Choice Upside Downside
More partitions Parallelism More metadata, rebalance cost, file handles
acks=all Durability Higher latency
Long retention Replay, debugging Storage cost
Log compaction Key-value changelog semantics Compaction I/O; tombstones
Large messages Simplicity Broker limits; use reference + blob store

Operational Runbooks (Staff-Level)

Incident First actions
Growing consumer lag Scale consumers; check downstream DB; add partitions only if key space allows
Under-replicated partitions Broker disk/NIC; slow follower; ISR shrink
Broker disk 90%+ Lower retention; tiered storage; expand volumes
Controller flapping JVM GC; metadata quorum health; network partition

Security & Multi-Tenancy

Layer Control
Transport TLS for client–broker and inter-broker
AuthN SASL (SCRAM, OAuth, mutual TLS)
AuthZ ACLs on topic/resource
Quotas Produce/fetch byte rate per principal

Note

Production answers tie SLO (lag p99, uptime) to alerting and runbooks (unclean election, broker replacement).


Interview Tips

Note

Common Google-style follow-ups: How does leader failover change ordering? What happens to uncommitted messages? How do you avoid split-brain? Explain watermark and committed offset vs LEO. Compare Kafka vs RabbitMQ for task queues. How would you implement priority (usually separate topics or weighted consumers)? What about multi-region: active-active consumers and offset mapping? How does Kafka Streams achieve exactly-once?

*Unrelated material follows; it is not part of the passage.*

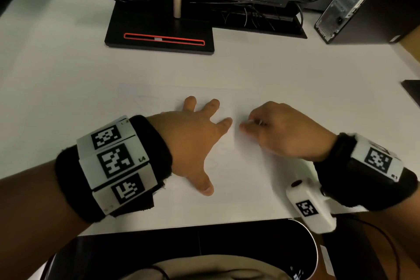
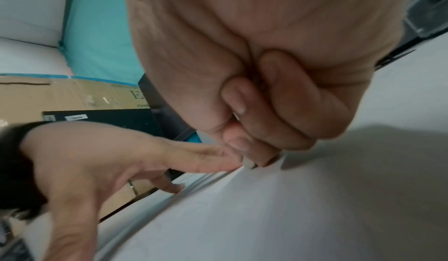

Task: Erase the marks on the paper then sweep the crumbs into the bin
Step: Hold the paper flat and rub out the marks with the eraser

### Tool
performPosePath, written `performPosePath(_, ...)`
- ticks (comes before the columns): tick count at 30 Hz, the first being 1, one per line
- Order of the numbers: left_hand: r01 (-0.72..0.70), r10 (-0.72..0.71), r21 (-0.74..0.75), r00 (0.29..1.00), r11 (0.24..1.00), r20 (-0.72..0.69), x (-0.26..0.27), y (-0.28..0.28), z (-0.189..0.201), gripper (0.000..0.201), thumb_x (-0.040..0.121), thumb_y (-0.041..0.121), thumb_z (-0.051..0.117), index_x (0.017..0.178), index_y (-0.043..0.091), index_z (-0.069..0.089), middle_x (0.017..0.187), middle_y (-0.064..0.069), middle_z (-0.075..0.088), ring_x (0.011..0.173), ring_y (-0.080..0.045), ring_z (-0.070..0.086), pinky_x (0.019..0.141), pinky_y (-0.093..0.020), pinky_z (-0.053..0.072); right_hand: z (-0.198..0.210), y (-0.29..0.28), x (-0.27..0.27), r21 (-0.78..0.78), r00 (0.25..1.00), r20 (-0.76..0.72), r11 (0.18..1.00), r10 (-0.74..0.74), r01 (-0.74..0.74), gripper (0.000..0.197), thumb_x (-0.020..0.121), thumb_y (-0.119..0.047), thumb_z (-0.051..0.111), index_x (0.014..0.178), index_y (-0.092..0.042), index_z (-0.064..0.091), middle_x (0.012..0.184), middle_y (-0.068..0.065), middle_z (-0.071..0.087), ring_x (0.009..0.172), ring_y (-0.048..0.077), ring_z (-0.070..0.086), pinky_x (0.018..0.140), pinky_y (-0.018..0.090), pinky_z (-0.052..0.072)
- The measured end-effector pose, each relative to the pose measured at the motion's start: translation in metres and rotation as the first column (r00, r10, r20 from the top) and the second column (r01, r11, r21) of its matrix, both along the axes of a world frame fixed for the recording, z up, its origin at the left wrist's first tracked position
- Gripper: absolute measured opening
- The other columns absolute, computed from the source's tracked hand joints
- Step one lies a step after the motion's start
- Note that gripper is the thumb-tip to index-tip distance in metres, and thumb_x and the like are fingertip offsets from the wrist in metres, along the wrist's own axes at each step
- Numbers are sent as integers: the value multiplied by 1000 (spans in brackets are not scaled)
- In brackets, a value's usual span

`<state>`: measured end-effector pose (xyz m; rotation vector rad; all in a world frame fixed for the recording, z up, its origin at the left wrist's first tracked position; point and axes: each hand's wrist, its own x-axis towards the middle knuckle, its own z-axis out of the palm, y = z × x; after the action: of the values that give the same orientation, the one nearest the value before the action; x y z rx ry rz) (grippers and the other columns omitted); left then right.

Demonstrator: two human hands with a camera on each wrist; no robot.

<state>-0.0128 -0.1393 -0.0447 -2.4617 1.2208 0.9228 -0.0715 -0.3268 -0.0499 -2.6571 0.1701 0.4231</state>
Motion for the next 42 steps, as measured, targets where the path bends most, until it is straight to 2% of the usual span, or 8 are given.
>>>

What is the cooperative sticky assignor solving?

Quick checklist:

Theme Be ready to explain
Replication ISR, min ISR, unclean election
Producer Idempotence, retries, ordering with retries
Consumer Rebalance, partition assignment, commit points
Storage Segments, indexes, retention, compaction
Performance Page cache, sendfile, batching, compression

Summary

Concept One-liner
Partitioned log Scale throughput; order within partition only
ISR + leader Durability and failover without arbitrary failover data loss
Offsets Replay and consumer progress; at-least-once by default
Idempotent producer Safe retries without duplicate sequence numbers
Zero-copy Cheap fan-out from page cache to network
Hot partitions Key skew is the enemy of estimation and latency
Log compaction Latest value per key; tombstones + cleaner I/O trade-offs
Multi-region MM2 / linking; offsets not portable; active-active needs merge rules

This walkthrough aligns with Kafka-style log systems; adapt naming if the interviewer prefers Pulsar (broker + BookKeeper) or cloud-managed streaming.